Drug Take-Back Service Now Available Nationwide
Assures Safe, Easy Disposal of Unused Opioid Medications
DENVER, March 10, 2017 – An effective, easy-to-use, drug take-back program is now available nationwide to physicians and their patients for safe, convenient and legal disposal of unused prescribed pain medications to help prevent two leading causes of prescription drug deaths – medication theft from the home and improper drug sharing.
Nearly 70 percent of prescription opioid medications kept in homes with children are not stored safely, according to a study published by the Johns Hopkins Bloomberg School of Public Health. Furthermore, in a national survey published in the Journal of Pediatrics, 681 adults who said they used opioid pain relievers in the past year had children ages 17 and younger living with them, but only 31 percent safely stored them away from their children.
This drug take-back program, provided by Cordant Health Solutions, www.cordantsolutions.com, allows patients to place their unused drugs in the nondescript take-back envelopes with a prepaid mailing label and deposit in any U.S. Postal Service mailbox. The program is compliant with the requirements of the Secure and Responsible Drug Disposal Act. Cordant announced today it has expanded the take-back program from 10 states and made it available throughout the United States.
“There is a national unmet need for an ongoing and convenient service to safely dispose of opioids and other drugs,” said Sue Sommer, president and CEO of Cordant. “Physicians are reporting their satisfaction with the take-back program and value its utility for counseling patients on what to do with their unused medications, and – above all – get them out of the house and away from curious teens.”
Sommer added that in its initial, 10-state rollout, the Cordant drug take-back service has led to destruction of more than 40 pounds of unused pain drugs that otherwise might have stayed in medicine cabinets.
“Take-back services are the simplest and most effective way to remove unused, potentially dangerous medications from the home,” said David S. Jenkins, vice president and COO of shared services, Virginia Hospital & Healthcare Association. “As the opioid and heroin crisis persists, take-back programs serve as another resource to help mitigate this risk in our communities.”
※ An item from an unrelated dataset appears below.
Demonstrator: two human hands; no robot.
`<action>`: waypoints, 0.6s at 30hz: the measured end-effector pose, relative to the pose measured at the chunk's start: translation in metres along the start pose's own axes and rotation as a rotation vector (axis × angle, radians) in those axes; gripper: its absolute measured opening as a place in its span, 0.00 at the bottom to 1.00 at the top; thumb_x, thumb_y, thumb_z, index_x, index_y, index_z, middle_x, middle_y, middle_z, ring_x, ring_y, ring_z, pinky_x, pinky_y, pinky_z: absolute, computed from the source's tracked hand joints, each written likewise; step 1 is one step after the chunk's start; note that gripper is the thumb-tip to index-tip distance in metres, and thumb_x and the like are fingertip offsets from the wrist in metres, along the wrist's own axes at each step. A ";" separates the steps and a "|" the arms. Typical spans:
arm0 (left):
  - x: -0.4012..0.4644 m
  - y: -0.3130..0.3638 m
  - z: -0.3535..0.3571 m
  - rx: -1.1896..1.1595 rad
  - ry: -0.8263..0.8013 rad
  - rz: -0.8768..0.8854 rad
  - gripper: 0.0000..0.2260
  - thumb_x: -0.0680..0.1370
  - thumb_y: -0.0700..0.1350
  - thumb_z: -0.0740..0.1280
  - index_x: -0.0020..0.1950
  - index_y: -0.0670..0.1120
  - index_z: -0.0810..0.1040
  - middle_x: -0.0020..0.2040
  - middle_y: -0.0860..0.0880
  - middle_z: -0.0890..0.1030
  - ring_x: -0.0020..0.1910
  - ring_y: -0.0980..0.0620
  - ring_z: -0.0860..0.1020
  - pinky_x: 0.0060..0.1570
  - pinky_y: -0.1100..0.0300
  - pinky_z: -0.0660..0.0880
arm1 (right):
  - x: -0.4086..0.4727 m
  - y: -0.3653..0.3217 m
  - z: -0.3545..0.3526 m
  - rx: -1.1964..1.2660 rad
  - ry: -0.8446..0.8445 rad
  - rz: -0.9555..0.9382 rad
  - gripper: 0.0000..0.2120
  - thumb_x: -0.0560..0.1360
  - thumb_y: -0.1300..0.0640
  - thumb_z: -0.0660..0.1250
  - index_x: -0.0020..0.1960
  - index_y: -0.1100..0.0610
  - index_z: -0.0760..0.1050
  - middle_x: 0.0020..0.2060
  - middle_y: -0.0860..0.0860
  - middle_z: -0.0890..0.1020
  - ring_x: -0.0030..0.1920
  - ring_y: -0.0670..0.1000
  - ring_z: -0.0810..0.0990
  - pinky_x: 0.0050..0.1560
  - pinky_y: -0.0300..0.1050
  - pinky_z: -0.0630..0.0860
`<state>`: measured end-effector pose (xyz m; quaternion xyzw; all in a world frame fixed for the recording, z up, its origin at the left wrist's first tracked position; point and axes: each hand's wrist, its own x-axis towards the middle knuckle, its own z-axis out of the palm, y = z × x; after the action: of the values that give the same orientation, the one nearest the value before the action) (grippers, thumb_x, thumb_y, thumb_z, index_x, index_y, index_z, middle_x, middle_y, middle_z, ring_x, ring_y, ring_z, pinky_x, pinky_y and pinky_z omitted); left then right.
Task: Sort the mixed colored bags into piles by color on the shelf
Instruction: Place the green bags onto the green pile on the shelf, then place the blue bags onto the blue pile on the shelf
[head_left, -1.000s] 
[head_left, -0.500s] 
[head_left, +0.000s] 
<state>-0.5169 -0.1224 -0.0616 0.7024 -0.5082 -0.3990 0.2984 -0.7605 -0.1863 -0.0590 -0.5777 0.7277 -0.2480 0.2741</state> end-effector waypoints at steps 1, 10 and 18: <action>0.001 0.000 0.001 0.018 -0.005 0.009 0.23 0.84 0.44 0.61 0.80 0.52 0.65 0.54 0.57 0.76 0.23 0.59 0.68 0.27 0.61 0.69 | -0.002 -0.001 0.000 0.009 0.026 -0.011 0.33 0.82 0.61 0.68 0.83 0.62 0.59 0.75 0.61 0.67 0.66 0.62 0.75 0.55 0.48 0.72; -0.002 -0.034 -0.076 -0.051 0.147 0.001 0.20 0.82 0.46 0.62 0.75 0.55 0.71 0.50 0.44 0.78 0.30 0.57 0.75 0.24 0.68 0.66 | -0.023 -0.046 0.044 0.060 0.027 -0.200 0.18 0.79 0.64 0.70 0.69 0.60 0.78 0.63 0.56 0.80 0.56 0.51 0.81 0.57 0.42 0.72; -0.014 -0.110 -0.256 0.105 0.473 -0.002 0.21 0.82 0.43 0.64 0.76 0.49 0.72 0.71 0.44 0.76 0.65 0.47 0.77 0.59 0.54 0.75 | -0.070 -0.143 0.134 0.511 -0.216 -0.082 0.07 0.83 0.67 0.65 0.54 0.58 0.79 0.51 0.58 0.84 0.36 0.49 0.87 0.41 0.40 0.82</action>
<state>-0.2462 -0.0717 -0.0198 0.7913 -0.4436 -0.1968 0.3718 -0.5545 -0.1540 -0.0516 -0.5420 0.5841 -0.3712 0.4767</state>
Seventy-seven percent of opioid prescription medications taken by new users are obtained from a friend or relative, according to the Office of National Drug Control Policy, and sixty-two percent of teens who admit taking medication for non-medical reasons say they get drugs from medicine cabinets in their homes. Parents who are prescribed opioids should dispose of unused drugs when they no longer are needed for pain relief.
Drug Take-Back Programs Proven Effective
The U.S. Drug Enforcement Administration (DEA) has a biannual drug take-back program, but the public is largely unaware of it, so drugs can stay in homes for months unnecessarily. Despite this limitation, the DEA has destroyed nearly 3,000 tons of unused medications, and studies have shown that medication take-back programs can help reduce accidental overdosing.
Based in Denver, Cordant Health Solutions™ is at the forefront of combating today’s opioid epidemic through its network of toxicology laboratories and pharmacies. Cordant is committed to providing solutions for payers, clinicians and agencies involved with addiction, criminal justice and pain management. Cordant is one of the only toxicology laboratories that includes a full-service, high-touch pharmacy that specializes in complex management and dispensing of controlled substances. Cordant provides testing protocols and digital case-management tools to help customers become more efficient and effective in using toxicology test results.